TASK INSTRUCTIONS:
Transcribe the listing below from its opening line up to and including the line that contains "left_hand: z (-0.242"; reproduce nothing else.

■ ■ ■ ■ ■ ■ ■

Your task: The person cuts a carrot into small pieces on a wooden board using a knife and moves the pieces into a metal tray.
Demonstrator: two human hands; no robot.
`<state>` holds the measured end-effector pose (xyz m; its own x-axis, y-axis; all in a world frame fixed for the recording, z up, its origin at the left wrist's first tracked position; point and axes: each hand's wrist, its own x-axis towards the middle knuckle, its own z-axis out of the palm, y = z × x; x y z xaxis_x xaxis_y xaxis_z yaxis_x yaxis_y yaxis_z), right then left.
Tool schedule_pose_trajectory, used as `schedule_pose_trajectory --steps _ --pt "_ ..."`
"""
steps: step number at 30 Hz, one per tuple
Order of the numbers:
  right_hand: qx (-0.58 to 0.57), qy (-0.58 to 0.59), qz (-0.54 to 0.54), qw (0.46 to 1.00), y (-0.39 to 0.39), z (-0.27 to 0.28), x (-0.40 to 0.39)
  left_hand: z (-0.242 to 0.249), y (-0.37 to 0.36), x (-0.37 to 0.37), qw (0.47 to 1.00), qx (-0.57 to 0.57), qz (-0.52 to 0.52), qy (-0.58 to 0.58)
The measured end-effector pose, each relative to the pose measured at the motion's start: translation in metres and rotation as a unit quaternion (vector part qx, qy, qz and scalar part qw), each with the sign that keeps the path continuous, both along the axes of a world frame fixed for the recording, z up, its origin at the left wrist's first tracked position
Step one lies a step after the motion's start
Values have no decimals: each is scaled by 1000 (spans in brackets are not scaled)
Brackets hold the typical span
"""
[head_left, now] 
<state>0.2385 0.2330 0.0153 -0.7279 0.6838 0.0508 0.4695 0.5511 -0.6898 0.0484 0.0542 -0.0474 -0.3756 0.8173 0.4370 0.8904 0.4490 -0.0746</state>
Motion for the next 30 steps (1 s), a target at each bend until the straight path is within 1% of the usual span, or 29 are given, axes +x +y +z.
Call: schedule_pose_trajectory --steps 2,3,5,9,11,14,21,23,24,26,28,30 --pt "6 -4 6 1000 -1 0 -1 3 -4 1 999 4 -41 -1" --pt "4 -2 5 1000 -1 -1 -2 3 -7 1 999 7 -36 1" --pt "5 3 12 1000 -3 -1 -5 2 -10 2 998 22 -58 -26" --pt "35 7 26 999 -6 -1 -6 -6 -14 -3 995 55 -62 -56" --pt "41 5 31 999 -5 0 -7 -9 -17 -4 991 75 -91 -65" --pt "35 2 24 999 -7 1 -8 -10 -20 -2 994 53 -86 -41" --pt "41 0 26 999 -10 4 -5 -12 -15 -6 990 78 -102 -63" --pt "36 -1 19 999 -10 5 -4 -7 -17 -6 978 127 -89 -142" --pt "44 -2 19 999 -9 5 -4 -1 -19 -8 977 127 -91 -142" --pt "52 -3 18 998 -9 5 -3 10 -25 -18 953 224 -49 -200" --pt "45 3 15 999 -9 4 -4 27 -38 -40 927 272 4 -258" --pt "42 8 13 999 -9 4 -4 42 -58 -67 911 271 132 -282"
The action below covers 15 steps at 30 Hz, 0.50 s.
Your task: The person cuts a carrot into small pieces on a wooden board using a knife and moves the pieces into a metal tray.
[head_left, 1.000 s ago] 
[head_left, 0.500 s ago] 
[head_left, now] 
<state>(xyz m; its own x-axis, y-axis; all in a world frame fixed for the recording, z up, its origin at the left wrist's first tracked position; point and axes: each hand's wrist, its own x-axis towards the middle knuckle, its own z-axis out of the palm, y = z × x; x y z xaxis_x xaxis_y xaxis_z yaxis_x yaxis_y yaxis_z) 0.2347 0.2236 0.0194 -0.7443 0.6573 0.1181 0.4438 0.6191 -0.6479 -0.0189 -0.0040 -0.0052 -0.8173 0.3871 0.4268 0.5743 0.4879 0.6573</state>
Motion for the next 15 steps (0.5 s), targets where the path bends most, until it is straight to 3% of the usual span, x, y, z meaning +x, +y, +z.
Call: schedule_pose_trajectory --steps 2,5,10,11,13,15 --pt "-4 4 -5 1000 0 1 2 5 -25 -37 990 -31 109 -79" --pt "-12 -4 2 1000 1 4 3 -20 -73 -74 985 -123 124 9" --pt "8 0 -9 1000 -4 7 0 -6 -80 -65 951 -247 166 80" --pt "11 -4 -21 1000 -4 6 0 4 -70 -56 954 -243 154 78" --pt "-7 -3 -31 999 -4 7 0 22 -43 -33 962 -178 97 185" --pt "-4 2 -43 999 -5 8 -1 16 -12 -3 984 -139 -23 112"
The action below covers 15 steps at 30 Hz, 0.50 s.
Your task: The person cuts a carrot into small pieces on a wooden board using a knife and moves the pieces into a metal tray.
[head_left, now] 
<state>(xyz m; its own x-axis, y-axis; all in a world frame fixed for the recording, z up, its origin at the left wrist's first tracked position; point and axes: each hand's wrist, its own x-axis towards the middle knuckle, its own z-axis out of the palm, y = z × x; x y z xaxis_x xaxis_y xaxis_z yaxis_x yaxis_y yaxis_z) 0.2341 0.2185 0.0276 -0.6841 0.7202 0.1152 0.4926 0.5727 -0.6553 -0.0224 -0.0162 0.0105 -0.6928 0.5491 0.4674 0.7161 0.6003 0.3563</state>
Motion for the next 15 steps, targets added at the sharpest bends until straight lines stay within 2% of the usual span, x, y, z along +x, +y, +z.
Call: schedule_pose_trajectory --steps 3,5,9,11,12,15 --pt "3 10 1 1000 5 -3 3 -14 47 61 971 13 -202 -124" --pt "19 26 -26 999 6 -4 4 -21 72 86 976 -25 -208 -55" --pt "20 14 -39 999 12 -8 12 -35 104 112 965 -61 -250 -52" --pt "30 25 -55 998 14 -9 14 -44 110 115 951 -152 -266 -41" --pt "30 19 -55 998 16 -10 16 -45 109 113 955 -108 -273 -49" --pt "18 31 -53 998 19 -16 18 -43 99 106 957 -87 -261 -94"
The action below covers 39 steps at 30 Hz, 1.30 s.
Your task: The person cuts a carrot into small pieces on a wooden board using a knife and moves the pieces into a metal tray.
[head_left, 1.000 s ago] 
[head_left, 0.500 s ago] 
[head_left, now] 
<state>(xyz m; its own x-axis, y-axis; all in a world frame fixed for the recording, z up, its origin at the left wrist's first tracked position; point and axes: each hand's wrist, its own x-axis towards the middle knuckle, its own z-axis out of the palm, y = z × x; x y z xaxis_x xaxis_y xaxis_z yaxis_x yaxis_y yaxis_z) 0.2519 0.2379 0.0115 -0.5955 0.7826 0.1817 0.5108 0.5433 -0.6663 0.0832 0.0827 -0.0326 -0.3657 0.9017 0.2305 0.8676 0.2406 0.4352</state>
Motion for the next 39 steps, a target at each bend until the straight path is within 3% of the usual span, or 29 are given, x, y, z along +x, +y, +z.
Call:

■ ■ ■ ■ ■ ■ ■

ANSWER BOX:
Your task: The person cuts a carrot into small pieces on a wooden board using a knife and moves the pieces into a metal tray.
Demonstrator: two human hands; no robot.
`<state>` holds the measured end-effector pose (xyz m; its own x-axis, y-axis; all in a world frame fixed for the recording, z up, its origin at the left wrist's first tracked position; point and axes: each hand's wrist, its own x-axis towards the middle knuckle, its own z-axis out of the palm, y = z × x; x y z xaxis_x xaxis_y xaxis_z yaxis_x yaxis_y yaxis_z), right then left.
Tool schedule_pose_trajectory, used as `schedule_pose_trajectory --steps _ --pt "_ ..."`
"""
steps: step number at 30 Hz, one per tuple
Order of the numbers:
  right_hand: qx (-0.58 to 0.57), qy (-0.58 to 0.59), qz (-0.54 to 0.54), qw (0.46 to 1.00), y (-0.39 to 0.39), z (-0.27 to 0.28), x (-0.40 to 0.39)
  left_hand: z (-0.242 to 0.249), y (-0.37 to 0.36), x (-0.37 to 0.37), qw (0.47 to 1.00), qx (-0.57 to 0.57), qz (-0.52 to 0.52), qy (-0.58 to 0.58)

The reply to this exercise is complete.